Below are records; copy every line in them that holds the word "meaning".

* **Data to process**

== Segment start ==

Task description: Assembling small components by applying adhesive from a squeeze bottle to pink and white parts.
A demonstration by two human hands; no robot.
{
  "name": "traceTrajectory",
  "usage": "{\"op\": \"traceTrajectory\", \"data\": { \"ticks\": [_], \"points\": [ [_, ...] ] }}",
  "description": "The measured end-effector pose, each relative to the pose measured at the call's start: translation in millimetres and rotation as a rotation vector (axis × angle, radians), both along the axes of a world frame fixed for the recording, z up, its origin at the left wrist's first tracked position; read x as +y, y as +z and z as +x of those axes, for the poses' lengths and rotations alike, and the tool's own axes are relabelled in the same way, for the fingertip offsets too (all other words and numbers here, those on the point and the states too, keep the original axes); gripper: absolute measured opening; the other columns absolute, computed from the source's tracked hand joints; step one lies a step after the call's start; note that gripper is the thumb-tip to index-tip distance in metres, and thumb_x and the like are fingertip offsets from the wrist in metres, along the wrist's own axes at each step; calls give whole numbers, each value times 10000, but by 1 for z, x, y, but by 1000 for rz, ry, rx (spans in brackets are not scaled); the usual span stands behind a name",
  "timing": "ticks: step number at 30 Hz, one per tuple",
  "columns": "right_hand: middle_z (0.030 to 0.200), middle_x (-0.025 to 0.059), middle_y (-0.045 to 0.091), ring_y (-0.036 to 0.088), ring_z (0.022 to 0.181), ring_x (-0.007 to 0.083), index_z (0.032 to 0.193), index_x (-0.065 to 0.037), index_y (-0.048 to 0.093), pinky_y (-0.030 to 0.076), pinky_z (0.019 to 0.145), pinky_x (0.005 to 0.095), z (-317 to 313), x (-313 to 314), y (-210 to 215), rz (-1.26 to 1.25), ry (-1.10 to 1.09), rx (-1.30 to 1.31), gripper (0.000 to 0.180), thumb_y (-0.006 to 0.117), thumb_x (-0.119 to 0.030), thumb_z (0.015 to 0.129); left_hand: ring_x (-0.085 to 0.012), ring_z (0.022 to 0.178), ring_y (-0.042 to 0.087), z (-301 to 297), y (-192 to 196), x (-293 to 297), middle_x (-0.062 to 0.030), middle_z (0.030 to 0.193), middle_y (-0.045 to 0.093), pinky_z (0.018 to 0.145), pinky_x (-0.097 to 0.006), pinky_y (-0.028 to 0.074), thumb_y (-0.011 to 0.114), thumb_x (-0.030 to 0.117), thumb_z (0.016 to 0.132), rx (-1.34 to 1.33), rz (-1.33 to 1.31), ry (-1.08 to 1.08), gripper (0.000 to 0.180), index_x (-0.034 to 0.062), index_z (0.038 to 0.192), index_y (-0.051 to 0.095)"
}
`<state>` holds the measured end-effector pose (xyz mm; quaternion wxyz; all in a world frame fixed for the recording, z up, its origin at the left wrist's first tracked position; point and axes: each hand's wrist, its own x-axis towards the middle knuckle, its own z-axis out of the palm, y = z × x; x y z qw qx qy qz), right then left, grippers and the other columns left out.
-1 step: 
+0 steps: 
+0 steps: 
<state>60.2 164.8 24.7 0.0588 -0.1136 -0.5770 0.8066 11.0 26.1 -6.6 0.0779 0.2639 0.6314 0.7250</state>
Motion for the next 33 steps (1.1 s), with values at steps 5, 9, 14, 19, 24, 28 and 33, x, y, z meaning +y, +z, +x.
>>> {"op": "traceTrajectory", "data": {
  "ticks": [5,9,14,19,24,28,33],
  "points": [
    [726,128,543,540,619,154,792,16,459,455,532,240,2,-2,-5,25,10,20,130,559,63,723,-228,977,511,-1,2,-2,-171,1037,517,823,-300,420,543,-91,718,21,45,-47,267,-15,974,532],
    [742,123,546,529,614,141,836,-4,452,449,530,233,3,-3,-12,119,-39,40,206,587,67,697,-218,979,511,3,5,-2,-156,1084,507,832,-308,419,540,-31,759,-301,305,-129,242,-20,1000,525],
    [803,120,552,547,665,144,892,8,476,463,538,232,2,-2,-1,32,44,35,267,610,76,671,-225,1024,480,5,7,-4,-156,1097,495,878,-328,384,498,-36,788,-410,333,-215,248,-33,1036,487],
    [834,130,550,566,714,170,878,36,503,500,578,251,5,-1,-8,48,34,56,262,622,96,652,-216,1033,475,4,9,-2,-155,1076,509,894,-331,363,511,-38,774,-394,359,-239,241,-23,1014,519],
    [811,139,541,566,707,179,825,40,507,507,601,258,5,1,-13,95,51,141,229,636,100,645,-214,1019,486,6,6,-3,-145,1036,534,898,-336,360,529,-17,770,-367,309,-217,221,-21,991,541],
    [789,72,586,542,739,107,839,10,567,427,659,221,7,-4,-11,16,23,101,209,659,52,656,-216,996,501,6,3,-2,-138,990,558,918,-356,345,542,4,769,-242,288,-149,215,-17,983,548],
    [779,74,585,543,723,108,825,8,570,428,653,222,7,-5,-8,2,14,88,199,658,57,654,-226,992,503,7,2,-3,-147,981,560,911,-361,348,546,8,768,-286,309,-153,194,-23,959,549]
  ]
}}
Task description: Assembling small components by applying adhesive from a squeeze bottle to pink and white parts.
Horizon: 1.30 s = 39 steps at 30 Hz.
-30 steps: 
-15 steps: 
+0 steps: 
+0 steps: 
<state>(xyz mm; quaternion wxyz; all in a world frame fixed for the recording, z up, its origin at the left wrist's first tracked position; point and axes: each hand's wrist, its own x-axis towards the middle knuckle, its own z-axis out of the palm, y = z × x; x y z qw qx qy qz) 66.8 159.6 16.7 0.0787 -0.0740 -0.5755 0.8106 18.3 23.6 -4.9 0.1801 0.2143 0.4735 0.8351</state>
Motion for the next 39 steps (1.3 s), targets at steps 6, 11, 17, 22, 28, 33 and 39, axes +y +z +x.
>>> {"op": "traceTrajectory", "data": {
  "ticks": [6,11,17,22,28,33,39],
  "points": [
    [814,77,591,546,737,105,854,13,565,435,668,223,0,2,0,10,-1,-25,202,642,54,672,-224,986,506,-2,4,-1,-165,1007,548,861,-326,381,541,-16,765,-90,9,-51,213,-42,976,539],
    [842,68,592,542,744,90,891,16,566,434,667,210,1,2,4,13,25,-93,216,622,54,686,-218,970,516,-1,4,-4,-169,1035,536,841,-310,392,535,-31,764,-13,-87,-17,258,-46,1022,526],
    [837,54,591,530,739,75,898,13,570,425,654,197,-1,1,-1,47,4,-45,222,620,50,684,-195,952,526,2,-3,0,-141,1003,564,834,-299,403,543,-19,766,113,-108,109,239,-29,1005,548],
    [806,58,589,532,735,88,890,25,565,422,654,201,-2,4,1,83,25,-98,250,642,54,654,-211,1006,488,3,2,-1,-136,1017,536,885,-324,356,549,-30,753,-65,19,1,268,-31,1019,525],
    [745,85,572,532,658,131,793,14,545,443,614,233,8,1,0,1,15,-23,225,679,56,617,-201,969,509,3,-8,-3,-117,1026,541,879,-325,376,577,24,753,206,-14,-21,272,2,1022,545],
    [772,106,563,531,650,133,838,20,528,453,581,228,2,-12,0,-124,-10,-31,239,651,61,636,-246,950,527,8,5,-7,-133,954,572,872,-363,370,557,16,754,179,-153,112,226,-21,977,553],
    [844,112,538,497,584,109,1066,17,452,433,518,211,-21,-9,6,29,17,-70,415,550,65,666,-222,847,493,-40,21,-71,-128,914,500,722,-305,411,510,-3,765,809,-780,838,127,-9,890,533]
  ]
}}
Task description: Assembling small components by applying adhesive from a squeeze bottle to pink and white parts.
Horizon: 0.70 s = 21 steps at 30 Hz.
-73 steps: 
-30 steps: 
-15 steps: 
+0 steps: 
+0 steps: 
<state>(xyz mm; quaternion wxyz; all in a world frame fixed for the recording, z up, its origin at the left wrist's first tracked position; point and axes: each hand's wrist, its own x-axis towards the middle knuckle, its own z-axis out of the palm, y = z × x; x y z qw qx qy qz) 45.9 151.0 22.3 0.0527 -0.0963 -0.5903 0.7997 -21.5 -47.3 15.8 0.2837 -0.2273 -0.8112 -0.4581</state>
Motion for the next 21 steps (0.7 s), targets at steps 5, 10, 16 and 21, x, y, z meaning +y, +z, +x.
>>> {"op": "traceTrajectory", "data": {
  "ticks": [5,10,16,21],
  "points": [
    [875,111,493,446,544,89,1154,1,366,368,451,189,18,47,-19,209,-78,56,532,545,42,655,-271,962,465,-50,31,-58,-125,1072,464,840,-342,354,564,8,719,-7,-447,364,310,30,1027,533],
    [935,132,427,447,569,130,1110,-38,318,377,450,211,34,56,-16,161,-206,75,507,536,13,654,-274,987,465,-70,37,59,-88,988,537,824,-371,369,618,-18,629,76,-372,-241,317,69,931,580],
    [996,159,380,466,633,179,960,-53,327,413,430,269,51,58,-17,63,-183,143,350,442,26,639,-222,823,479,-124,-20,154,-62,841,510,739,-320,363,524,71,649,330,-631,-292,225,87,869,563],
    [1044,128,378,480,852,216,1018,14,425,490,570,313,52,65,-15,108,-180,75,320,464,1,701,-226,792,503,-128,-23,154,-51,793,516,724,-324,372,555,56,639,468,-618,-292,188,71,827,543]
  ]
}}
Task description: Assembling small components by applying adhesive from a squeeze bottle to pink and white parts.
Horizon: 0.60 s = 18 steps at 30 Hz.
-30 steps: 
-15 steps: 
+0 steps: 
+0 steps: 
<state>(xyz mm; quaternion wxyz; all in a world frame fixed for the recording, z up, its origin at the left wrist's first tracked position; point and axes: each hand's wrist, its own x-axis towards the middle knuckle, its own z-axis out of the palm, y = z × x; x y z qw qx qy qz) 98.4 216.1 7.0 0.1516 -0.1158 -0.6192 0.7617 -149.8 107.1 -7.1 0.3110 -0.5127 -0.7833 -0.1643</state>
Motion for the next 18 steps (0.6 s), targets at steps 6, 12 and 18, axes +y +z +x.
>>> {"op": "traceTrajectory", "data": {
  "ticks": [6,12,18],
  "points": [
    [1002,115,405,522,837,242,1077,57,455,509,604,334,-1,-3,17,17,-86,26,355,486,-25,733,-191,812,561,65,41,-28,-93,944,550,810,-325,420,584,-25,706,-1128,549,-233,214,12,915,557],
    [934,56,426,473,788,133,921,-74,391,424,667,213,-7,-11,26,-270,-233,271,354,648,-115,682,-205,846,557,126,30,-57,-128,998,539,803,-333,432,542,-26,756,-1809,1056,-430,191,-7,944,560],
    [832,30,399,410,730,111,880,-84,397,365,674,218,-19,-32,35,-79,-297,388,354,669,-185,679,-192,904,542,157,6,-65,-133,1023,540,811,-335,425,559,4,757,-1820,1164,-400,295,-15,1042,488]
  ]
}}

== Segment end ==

* **Completed exercise**
Motion for the next 33 steps (1.1 s), with values at steps 5, 9, 14, 19, 24, 28 and 33, x, y, z meaning +y, +z, +x.
Motion for the next 21 steps (0.7 s), targets at steps 5, 10, 16 and 21, x, y, z meaning +y, +z, +x.

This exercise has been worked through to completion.